Current Chief Registrar of the Kenya Judiciary

Anne Atieno Amadi is a Kenyan lawyer who served as the chief registrar of the Kenya Judiciary from 13 January 2014 to 12 January 2024.

== Education ==
Amadi attended Tans Nzoia Primary School and Kapsabet Girls for her A Levels. She holds a Bachelor of Laws degree from the University of Nairobi and a Master of Criminal Justice from Boston University. She also holds a Post Graduate Diploma in the Law of Internal Displacement from the International Institute of Humanitarian Law, San Remo, Italy; a Post Graduate Diploma in Alternative Dispute Resolution from California State University, Sacramento, and a Post Graduate Diploma in Legal Practice, Kenya School of Law.

== Early career ==
Anne Amadi was admitted to the bar in Kenya in 1987. After a short stint as State Counsel in the Civil Litigation Department in the Office of the Attorney General, she joined the Judiciary as a District Magistrate in 1991, leaving in 1997 at the rank of Resident Magistrate.

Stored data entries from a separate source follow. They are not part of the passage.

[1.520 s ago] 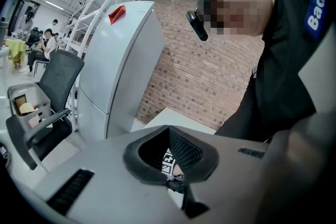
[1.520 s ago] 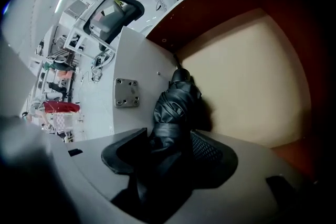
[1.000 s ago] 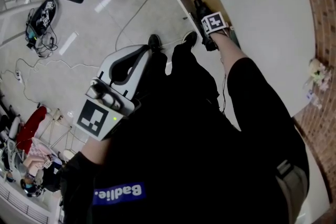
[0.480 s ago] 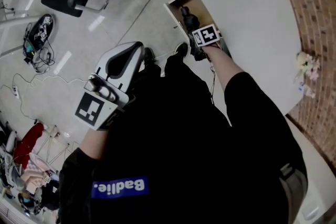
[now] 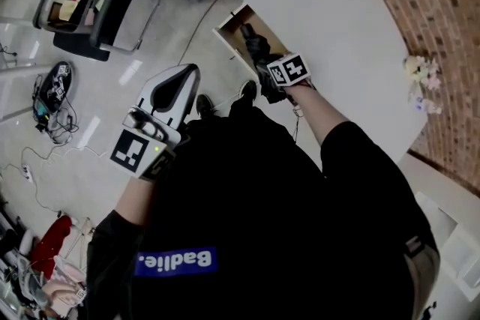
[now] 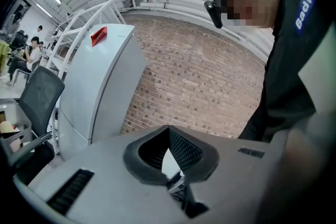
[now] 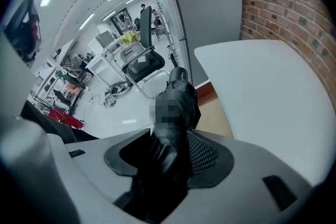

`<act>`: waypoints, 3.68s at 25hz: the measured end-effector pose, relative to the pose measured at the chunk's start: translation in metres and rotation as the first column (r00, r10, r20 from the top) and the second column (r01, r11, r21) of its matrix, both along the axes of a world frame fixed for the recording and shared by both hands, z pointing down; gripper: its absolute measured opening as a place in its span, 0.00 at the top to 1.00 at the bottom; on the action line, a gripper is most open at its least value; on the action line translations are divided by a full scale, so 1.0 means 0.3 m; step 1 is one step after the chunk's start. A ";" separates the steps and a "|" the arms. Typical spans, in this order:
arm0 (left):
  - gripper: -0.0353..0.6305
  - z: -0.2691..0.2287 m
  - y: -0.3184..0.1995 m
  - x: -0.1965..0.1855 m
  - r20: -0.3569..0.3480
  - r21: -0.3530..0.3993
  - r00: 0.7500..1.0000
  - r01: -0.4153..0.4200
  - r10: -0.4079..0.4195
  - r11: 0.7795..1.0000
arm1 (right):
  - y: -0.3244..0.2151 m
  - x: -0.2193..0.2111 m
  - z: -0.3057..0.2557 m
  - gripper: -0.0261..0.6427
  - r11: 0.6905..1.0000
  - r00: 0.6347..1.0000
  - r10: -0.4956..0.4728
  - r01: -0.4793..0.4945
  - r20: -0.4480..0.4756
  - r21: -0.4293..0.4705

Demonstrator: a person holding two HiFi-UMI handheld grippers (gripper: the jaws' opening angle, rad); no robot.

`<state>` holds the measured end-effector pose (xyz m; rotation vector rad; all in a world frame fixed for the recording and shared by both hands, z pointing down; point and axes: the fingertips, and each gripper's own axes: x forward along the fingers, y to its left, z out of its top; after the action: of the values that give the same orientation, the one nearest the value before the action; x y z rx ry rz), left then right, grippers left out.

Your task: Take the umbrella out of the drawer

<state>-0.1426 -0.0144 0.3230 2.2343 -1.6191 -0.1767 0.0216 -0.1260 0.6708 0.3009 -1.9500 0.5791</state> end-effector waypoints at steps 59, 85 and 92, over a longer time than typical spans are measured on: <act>0.95 -0.090 -0.194 0.422 0.103 0.032 0.959 -0.269 0.264 0.963 | -0.563 0.564 -0.197 0.56 0.872 0.910 0.410 -0.412 0.067 0.265; 0.95 -0.145 -0.130 0.501 0.086 0.118 0.880 -0.475 0.468 0.872 | -0.024 0.232 -0.820 0.80 0.900 0.802 0.248 -0.397 0.543 0.177; 0.94 -0.150 -0.109 0.508 0.095 0.121 0.860 -0.510 0.501 0.852 | 0.081 0.192 -0.929 0.84 0.905 0.762 0.218 -0.392 0.610 0.167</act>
<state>0.0098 -0.0472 0.2779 2.7124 -1.0088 -0.0831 0.0790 -0.1017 0.3919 0.7105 -2.6180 0.6516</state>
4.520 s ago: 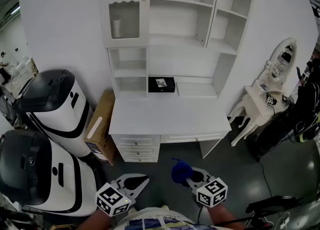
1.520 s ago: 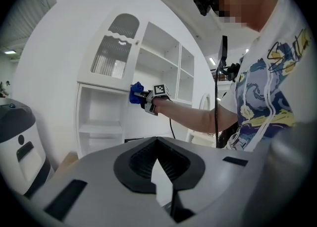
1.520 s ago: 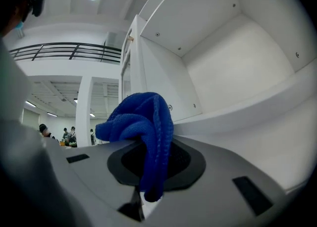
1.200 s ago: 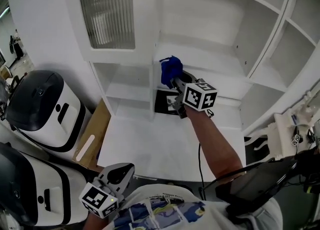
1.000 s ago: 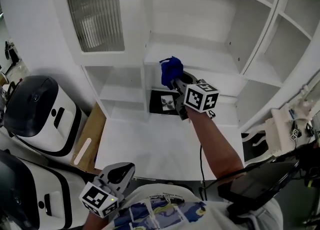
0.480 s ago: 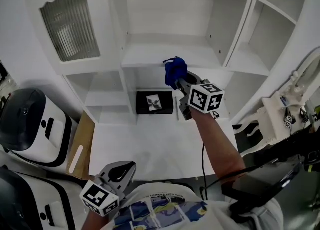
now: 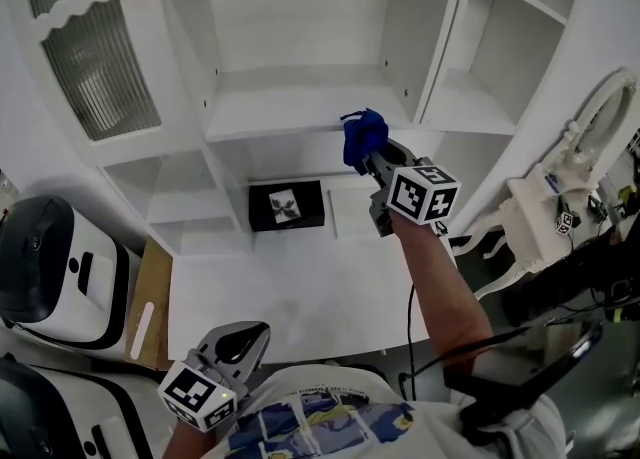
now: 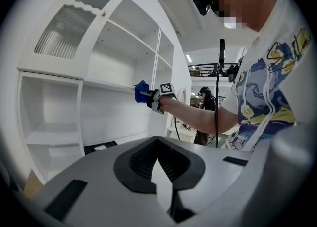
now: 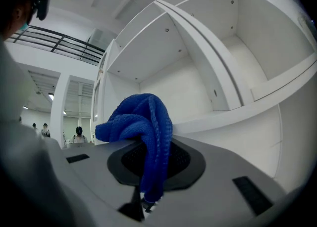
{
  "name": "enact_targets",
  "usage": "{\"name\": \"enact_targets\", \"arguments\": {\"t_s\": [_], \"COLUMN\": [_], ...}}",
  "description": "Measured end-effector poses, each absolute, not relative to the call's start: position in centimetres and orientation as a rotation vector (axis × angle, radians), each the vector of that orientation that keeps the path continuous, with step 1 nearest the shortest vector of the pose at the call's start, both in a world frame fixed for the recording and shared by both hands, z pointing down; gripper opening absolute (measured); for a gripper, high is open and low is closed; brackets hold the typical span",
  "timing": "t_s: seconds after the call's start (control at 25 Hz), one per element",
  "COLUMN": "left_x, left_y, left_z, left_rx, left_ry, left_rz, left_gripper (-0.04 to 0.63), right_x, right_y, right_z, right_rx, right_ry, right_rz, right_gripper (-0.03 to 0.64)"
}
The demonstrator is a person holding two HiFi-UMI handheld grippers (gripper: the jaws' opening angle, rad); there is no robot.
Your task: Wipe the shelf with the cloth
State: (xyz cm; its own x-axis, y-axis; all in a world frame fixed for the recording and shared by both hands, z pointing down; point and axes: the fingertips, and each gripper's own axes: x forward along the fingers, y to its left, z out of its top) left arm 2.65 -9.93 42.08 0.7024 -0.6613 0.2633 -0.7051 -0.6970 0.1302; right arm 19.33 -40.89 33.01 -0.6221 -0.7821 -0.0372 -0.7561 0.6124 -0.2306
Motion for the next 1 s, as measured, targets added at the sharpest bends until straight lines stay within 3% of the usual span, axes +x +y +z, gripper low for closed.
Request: {"name": "enact_targets", "arguments": {"t_s": [0.56,1.0], "left_x": [6.3,7.5], "left_y": [-11.2,-11.0], "left_z": [42.2,42.1], "left_rx": [2.728,2.741], "left_ry": [-1.021,-1.005], "left_rz": [0.311,0.31], "left_gripper": [0.003,0.003], "right_x": [29.1,30.7], "right_y": [-41.6,-41.6], "right_z": [32.5,29.8], "right_rx": [-1.466,-1.473], "right_ry": [2.566,2.563], "right_rz": [-0.27,-0.196], "right_gripper": [0.067,0.067]}}
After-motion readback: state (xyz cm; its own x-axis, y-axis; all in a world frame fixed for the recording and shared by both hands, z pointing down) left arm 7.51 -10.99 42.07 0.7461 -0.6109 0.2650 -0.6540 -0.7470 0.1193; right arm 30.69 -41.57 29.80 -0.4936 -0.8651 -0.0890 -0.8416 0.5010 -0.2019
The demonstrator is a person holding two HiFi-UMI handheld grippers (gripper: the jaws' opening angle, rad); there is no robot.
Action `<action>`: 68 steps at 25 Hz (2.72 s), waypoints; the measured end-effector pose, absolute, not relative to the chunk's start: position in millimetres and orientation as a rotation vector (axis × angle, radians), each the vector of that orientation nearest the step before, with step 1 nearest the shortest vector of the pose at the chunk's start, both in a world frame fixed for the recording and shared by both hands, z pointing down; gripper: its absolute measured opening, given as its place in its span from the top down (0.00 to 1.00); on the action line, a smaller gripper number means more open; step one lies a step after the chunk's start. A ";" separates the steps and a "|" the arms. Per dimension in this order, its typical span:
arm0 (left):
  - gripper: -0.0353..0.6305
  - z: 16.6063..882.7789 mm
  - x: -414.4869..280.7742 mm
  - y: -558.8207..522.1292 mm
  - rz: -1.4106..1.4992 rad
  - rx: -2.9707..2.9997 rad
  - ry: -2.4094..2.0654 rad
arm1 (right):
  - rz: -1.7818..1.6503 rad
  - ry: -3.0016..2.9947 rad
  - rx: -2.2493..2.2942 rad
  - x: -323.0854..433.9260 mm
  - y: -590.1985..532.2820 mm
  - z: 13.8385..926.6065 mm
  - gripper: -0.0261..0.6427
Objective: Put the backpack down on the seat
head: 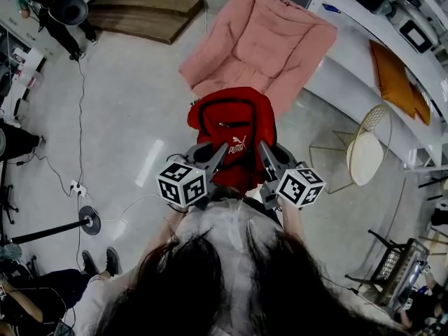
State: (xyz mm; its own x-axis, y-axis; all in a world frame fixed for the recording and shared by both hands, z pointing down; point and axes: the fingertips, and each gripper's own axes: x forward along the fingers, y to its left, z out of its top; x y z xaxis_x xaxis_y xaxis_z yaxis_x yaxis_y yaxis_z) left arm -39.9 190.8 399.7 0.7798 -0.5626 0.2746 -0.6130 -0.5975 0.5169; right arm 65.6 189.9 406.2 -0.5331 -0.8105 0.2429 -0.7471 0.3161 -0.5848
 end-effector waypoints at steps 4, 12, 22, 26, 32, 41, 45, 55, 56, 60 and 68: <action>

She left the Judiciary to practice law privately with her firm, A. A. Amadi & Co. Advocates between 1997 and 2003.

== Chief Registrar of the Kenya Judiciary ==
Amadi returned to the Judiciary in January 2014, having been appointed as the Chief Registrar on a five-year contract. She succeeded Gladys Boss Shollei, who left office in October 2013.